Remember to inhale when you lower the weights and exhale when you
raise them.
Intermediate Bodybuilding Routine Workout #2 - The Push Down: This
exercise focuses on your triceps, chest and shoulders. Here you need
to hold on to two parallel bars as far apart as your shoulder width.
Then, lift yourself with straight arms, supporting your entire body.
Next, lower yourself to a point where your elbows are bent but
shoulders stretched and repeat this technique for 3 to 5 times per
set.
Intermediate Bodybuilding Routine Workout #3 - The Front Military
Press: This workout will put stress on your shoulders and triceps.
Here, you need to begin by lifting a barbell from your shoulder over
your head at the full length of your arm. Make sure you chest and back
are straight. You can even do this while sitting on a bench with your
feet apart and flat on the floor. To conclude a single rep, slowly
lower the barbell before raising it again for the next rep. Do this at
least 3 to 5 times per set.
Intermediate Bodybuilding Routine Workout #4 - The Dumbbell Shrug: The
dumbbell shrug works on your back a traps. Here you need to stand up
straight with your feet apart. Next, place your arms at your sides
with two dumbbells in your hands. Then raise your shoulders and slowly
lower them. You may also rotate your shoulder when you do this.

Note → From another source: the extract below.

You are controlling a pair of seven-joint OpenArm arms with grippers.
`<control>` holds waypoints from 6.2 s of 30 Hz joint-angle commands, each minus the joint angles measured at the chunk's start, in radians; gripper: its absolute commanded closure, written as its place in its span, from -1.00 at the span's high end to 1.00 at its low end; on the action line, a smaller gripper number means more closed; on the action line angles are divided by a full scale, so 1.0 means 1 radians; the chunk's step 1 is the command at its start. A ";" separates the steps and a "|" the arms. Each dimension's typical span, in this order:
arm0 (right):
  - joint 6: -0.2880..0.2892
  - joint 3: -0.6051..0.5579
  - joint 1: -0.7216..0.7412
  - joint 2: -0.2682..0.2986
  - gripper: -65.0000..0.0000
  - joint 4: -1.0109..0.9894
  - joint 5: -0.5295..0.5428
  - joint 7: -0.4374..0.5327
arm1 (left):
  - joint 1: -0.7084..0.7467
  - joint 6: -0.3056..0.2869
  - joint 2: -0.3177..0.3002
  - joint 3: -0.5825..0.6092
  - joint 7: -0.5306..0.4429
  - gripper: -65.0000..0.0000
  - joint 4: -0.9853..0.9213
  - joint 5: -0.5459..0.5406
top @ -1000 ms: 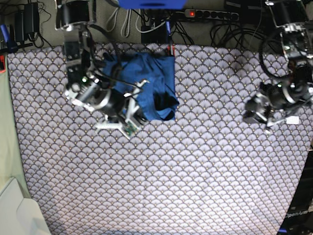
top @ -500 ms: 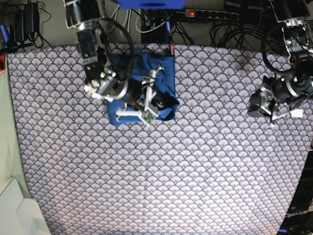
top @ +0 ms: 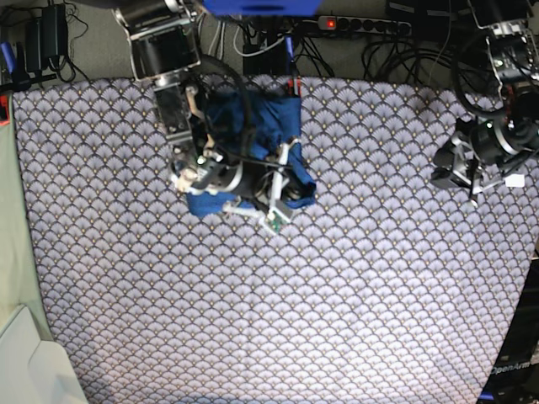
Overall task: Fold the T-shirt properly
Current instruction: 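Grasp the shirt's folded edge with the right gripper and adjust it, then move the left gripper to the shirt's side and press the edge, then grasp the folded blue shirt's side with the left gripper and lift it, then fold the held side over the shirt with the left gripper and release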
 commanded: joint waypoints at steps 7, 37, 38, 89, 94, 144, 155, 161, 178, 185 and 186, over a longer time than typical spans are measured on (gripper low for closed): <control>0.006 -0.009 -0.090 0.023 -0.92 0.288 0.014 0.019 | -0.016 0.033 -0.014 -0.005 0.016 -0.30 0.014 -0.066; 0.006 0.359 -0.258 0.204 -0.92 0.586 0.014 -0.092 | -0.254 0.033 0.189 0.427 0.254 -0.07 -0.266 -0.266; 0.006 0.362 -0.261 0.204 -0.92 0.586 0.014 -0.092 | -0.263 0.033 0.192 0.439 0.265 -0.07 -0.260 -0.266; 0.006 0.402 -0.252 0.243 -0.92 0.577 0.016 -0.082 | -0.368 0.033 0.175 0.976 -0.080 0.19 -0.363 0.301; 0.006 0.402 -0.250 0.243 -0.92 0.577 0.014 -0.081 | -0.369 0.033 0.170 1.024 -0.079 0.04 -0.375 0.302; 0.006 1.005 -0.241 0.243 -0.92 0.583 0.016 -0.081 | -0.665 0.033 0.350 1.538 0.072 -0.99 -0.409 1.151; 0.006 1.206 -0.241 0.243 -0.92 0.584 0.017 -0.081 | -0.845 0.033 0.374 1.952 -0.076 -0.99 -0.569 1.157; 0.006 1.243 -0.248 0.239 -0.92 0.584 0.014 -0.082 | -0.937 0.033 0.402 1.986 -0.134 -0.99 -0.581 1.149; 0.006 1.274 -0.296 0.236 -0.92 0.583 0.017 -0.081 | -0.982 0.033 0.509 1.986 -0.280 -0.99 -0.797 1.155; 0.006 1.272 -0.296 0.230 -0.92 0.580 0.019 -0.081 | -0.980 0.033 0.509 1.986 -0.369 -0.99 -0.863 1.155; 0.006 1.272 -0.296 0.227 -0.92 0.580 0.017 -0.081 | -0.980 0.033 0.509 1.986 -0.375 -0.99 -0.863 1.155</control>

Intermediate Bodybuilding Routine Workout #5 - The Biceps Curl: The
biceps curl, as the name suggests, will exercise your biceps. Here,
you must hold the dumbbells with you palms positioned to face you,
then curl the dumbbell from your sides and bring them up to your
shoulders. In this exercise, you must ensure that you elbows are in a
steady position and shouldn't move from their place at all. You can
also use a barbell instead of a dumbbell.
The above-mentioned exercises are just some of the workout techniques
an intermediate bodybuilder should do and the steps mentioned therein
are the correct way to go about doing them. You can always innovate
and incorporate your own ideas to improve the steps and enhance the
effect of the workout. The basic concept of focusing on one body part
at a time is still applicable at the intermediate level although you
can do as many reps as you want, but remember not to overdo it since
you run the risk of injury that way.
Whatever you do, its recommended that you workout under the guidance
of a bodybuilding professional trainer, since the trainer will be able
to tell you which intermediate bodybuilding routine will give you best
results.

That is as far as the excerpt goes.